- [Work instruction]:
Quote the data below in full, minus the images.

- [Provided data]:
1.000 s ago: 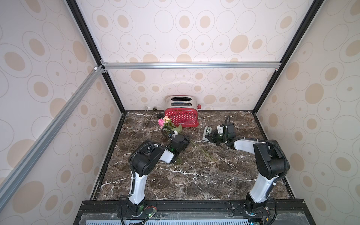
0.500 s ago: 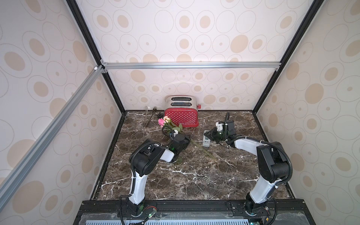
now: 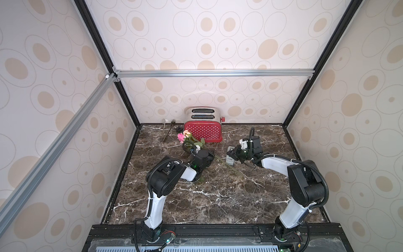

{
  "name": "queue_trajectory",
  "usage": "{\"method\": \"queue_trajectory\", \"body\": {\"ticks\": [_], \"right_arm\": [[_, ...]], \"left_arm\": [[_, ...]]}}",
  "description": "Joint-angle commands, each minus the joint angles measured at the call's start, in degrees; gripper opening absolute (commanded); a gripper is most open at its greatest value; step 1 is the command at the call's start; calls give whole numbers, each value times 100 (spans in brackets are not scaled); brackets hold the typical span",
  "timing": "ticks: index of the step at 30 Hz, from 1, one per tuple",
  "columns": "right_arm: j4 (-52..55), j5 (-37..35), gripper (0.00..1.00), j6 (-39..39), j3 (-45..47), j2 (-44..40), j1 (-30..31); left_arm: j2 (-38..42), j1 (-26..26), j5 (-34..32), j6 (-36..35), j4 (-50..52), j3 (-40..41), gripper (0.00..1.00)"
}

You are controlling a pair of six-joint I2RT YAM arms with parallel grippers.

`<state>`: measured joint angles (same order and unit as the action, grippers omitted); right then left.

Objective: Wrap bouquets with tape
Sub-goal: Stick the tape to the bouquet.

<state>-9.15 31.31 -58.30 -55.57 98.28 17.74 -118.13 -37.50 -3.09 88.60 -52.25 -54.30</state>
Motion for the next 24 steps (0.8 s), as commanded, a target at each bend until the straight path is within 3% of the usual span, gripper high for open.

- [Finished exercise]:
1.000 s ago: 
0.500 s ago: 
now: 

{
  "name": "queue_trajectory",
  "usage": "{\"method\": \"queue_trajectory\", \"body\": {\"ticks\": [_], \"right_arm\": [[_, ...]], \"left_arm\": [[_, ...]]}}",
  "description": "Joint-angle commands, each minus the joint angles measured at the call's start, in degrees; gripper opening absolute (commanded); a gripper is most open at its greatest value; step 1 is the command at the call's start; calls give whole numbers, each value times 100 (spans in brackets are not scaled); brackets hold the typical span",
  "timing": "ticks: index of the step at 30 Hz, from 1, one per tuple",
  "columns": "right_arm: j4 (-52..55), j5 (-37..35), gripper (0.00..1.00), j6 (-39..39), j3 (-45..47), j2 (-44..40), j1 (-30..31); left_arm: j2 (-38..42), j1 (-26..26), j5 (-34..32), j6 (-36..35), j4 (-50..52), j3 (-40..41), gripper (0.00..1.00)"
}

You are controlling a pair of six-joint I2RT YAM arms with parallel grippers.

`<state>`: measured joint angles (same order and unit as the action, grippers omitted); right then left.

Objective: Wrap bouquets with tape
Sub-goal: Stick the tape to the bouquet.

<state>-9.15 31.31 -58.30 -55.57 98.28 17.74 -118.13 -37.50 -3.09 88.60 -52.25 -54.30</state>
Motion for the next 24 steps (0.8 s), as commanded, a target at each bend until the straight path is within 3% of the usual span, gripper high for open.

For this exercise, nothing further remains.